WHAT YOU ARE ASKED TO DO = Scan the records below. Copy every line in which the word "robot" appears.

Data excerpts

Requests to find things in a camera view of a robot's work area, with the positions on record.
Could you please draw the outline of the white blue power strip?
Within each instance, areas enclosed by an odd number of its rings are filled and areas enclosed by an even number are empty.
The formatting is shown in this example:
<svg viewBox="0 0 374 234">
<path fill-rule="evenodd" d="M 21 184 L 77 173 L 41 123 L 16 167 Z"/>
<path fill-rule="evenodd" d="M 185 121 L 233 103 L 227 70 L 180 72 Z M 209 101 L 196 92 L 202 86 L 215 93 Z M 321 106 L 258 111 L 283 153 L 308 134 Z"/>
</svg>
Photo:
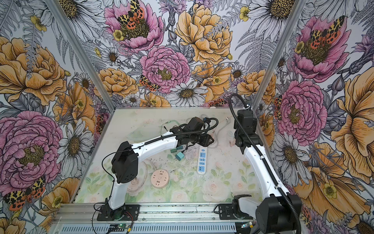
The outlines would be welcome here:
<svg viewBox="0 0 374 234">
<path fill-rule="evenodd" d="M 200 146 L 197 162 L 197 173 L 203 176 L 206 173 L 207 147 Z"/>
</svg>

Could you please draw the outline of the pink charger plug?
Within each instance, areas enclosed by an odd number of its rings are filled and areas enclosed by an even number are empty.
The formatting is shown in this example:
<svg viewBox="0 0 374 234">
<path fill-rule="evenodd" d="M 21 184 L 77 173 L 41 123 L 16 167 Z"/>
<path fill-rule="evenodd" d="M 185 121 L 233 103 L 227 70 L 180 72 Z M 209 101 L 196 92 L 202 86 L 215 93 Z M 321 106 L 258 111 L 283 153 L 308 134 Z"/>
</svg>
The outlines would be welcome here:
<svg viewBox="0 0 374 234">
<path fill-rule="evenodd" d="M 233 147 L 234 145 L 236 145 L 236 140 L 230 140 L 229 144 L 230 144 L 230 147 Z"/>
</svg>

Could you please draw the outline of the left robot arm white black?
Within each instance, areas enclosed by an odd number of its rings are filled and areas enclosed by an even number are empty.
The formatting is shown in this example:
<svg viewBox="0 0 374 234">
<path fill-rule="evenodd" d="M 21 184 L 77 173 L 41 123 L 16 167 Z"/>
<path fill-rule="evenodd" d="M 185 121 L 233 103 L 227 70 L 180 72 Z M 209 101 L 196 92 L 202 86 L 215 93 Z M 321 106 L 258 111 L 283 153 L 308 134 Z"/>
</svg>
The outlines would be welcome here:
<svg viewBox="0 0 374 234">
<path fill-rule="evenodd" d="M 181 145 L 208 147 L 214 142 L 208 132 L 218 124 L 216 118 L 193 117 L 187 124 L 174 126 L 159 137 L 136 144 L 121 143 L 116 152 L 110 153 L 114 156 L 111 161 L 113 185 L 109 197 L 100 207 L 99 215 L 108 220 L 120 219 L 124 215 L 127 189 L 138 175 L 139 163 Z"/>
</svg>

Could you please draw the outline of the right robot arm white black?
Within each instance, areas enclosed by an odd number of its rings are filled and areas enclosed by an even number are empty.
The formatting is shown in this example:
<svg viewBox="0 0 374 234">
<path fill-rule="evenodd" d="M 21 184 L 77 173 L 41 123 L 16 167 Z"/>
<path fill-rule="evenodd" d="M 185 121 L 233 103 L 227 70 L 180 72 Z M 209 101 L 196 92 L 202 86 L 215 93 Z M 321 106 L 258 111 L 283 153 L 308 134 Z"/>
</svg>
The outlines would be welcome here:
<svg viewBox="0 0 374 234">
<path fill-rule="evenodd" d="M 264 234 L 281 232 L 302 233 L 299 196 L 289 192 L 272 167 L 263 142 L 256 134 L 257 119 L 249 109 L 238 110 L 235 118 L 236 145 L 253 167 L 259 181 L 263 200 L 257 202 L 250 195 L 237 195 L 232 202 L 237 217 L 254 218 Z"/>
</svg>

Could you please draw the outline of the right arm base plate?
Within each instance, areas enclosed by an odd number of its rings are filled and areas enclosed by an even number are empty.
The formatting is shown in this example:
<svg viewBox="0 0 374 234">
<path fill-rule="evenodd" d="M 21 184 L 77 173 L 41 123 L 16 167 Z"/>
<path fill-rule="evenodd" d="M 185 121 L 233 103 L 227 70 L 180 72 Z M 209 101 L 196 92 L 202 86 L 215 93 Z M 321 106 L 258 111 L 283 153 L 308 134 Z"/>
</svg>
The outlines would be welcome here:
<svg viewBox="0 0 374 234">
<path fill-rule="evenodd" d="M 214 213 L 219 215 L 220 220 L 253 220 L 248 214 L 234 211 L 232 204 L 221 203 L 214 208 Z"/>
</svg>

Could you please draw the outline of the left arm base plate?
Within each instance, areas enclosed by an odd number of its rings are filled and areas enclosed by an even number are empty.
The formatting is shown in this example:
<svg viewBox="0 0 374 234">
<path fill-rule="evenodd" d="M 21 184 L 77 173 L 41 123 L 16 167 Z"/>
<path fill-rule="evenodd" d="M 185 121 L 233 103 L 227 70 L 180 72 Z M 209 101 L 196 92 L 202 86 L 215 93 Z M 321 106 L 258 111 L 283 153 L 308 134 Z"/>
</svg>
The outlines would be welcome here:
<svg viewBox="0 0 374 234">
<path fill-rule="evenodd" d="M 140 207 L 140 205 L 123 205 L 113 210 L 109 204 L 105 204 L 99 208 L 97 221 L 137 221 Z"/>
</svg>

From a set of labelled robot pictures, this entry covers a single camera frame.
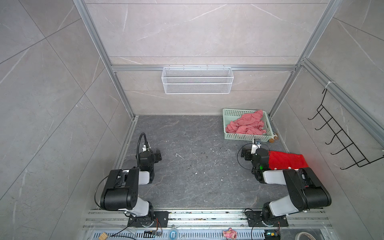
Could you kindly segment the bright red t shirt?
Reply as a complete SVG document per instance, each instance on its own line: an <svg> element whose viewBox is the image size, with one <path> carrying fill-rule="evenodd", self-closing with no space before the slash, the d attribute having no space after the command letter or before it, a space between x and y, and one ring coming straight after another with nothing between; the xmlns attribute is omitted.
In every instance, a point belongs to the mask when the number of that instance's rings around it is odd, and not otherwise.
<svg viewBox="0 0 384 240"><path fill-rule="evenodd" d="M308 164L303 155L271 151L269 156L269 169L286 170L307 168Z"/></svg>

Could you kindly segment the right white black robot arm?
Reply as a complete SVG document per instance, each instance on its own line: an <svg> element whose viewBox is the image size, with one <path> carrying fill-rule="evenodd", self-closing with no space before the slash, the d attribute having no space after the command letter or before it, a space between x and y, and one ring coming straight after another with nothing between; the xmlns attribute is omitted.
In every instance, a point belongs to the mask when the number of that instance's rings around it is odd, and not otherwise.
<svg viewBox="0 0 384 240"><path fill-rule="evenodd" d="M263 205L260 217L246 211L251 225L283 225L287 215L328 207L331 195L308 166L304 156L264 149L246 144L237 153L252 164L251 174L260 184L285 186L288 195Z"/></svg>

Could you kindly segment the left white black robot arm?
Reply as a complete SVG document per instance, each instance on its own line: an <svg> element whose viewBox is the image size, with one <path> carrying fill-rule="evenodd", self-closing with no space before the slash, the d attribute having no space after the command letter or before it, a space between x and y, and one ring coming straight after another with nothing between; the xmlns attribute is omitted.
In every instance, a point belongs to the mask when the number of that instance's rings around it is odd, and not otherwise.
<svg viewBox="0 0 384 240"><path fill-rule="evenodd" d="M137 152L138 166L111 170L96 205L105 211L123 211L130 223L150 227L156 221L152 203L139 197L139 186L151 184L155 178L155 164L162 160L161 151L147 146Z"/></svg>

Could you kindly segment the brown white plush toy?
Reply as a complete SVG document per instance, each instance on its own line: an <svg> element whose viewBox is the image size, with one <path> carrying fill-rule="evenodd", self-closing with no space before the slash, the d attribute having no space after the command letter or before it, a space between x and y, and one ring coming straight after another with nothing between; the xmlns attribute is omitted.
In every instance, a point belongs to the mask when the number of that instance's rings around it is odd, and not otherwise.
<svg viewBox="0 0 384 240"><path fill-rule="evenodd" d="M274 143L275 141L277 141L279 139L278 135L277 134L274 134L270 139L269 139L269 143Z"/></svg>

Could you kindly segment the pink t shirt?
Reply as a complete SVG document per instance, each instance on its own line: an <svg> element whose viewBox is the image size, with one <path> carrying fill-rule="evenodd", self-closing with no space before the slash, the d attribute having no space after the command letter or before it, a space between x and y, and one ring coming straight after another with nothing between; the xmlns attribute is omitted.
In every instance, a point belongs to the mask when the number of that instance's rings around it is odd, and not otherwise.
<svg viewBox="0 0 384 240"><path fill-rule="evenodd" d="M244 134L244 135L264 135L267 130L264 129L265 122L262 120L264 112L262 110L253 113L244 114L239 119L231 121L226 126L226 133Z"/></svg>

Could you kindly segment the light green plastic basket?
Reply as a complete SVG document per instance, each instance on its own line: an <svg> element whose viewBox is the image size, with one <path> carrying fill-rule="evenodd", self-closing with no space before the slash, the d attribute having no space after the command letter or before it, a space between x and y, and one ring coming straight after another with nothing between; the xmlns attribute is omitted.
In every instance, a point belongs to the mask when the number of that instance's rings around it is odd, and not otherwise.
<svg viewBox="0 0 384 240"><path fill-rule="evenodd" d="M223 129L226 140L273 143L277 138L268 114L263 110L223 109Z"/></svg>

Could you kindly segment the blue white round cap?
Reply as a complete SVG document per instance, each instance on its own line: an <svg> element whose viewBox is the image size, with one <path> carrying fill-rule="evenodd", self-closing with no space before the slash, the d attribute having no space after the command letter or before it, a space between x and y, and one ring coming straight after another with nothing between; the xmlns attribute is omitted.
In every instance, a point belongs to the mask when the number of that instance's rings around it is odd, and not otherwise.
<svg viewBox="0 0 384 240"><path fill-rule="evenodd" d="M178 240L179 239L179 232L177 229L171 229L169 231L169 240Z"/></svg>

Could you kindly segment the pink plush toy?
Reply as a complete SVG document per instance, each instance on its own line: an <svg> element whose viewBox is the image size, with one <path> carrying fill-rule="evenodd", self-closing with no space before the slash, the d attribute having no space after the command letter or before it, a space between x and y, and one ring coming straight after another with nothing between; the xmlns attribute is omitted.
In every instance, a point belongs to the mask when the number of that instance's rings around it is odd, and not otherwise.
<svg viewBox="0 0 384 240"><path fill-rule="evenodd" d="M223 237L226 240L236 240L238 237L238 233L232 228L229 228L228 230L223 231Z"/></svg>

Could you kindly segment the white tape roll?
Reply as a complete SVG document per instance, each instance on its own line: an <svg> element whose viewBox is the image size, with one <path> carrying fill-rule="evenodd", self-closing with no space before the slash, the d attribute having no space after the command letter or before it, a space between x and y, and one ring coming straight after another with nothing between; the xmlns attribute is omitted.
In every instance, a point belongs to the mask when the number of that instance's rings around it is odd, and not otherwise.
<svg viewBox="0 0 384 240"><path fill-rule="evenodd" d="M295 240L316 240L316 238L310 233L300 232L296 234Z"/></svg>

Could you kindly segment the small wooden block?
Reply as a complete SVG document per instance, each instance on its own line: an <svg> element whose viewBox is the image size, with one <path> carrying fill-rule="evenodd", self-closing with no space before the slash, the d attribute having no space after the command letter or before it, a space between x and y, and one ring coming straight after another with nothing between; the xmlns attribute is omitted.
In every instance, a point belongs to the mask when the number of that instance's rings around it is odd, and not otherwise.
<svg viewBox="0 0 384 240"><path fill-rule="evenodd" d="M105 233L105 232L103 232L100 236L99 236L99 240L107 240L108 239L108 234L107 233Z"/></svg>

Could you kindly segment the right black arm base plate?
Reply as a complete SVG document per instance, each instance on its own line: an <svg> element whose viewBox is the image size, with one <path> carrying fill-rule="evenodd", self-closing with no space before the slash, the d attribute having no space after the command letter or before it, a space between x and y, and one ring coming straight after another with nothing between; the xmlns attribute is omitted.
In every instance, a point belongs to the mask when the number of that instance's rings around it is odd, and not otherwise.
<svg viewBox="0 0 384 240"><path fill-rule="evenodd" d="M244 211L249 227L288 227L286 216L275 217L262 211L246 209Z"/></svg>

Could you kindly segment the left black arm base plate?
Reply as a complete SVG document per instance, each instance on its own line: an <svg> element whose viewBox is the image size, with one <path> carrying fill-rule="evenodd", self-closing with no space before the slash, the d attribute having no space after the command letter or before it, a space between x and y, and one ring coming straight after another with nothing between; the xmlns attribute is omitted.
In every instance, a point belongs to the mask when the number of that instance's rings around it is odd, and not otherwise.
<svg viewBox="0 0 384 240"><path fill-rule="evenodd" d="M170 212L155 211L145 217L135 217L132 214L126 214L128 217L128 226L137 228L165 228L168 226Z"/></svg>

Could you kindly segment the aluminium mounting rail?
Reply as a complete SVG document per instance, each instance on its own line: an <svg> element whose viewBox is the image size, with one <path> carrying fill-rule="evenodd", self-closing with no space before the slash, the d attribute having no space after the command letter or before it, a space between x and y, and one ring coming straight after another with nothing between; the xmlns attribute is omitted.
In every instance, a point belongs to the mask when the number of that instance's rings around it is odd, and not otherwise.
<svg viewBox="0 0 384 240"><path fill-rule="evenodd" d="M85 215L82 230L117 230L130 225L141 227L139 221L123 212L91 210ZM332 225L322 209L283 216L277 220L263 223L261 210L244 209L160 209L156 211L153 227L156 223L166 228L286 228L286 229L327 229Z"/></svg>

SOLUTION TO THE EXERCISE =
Requests to find things in a camera view of a robot's work area, with the positions on record.
Could you please draw the outline of the left robot arm white black?
Could you please draw the outline of the right robot arm white black?
From a set of labelled robot pictures, this entry covers a single camera frame.
Could you kindly segment the right white black robot arm?
Could you kindly segment the left white black robot arm?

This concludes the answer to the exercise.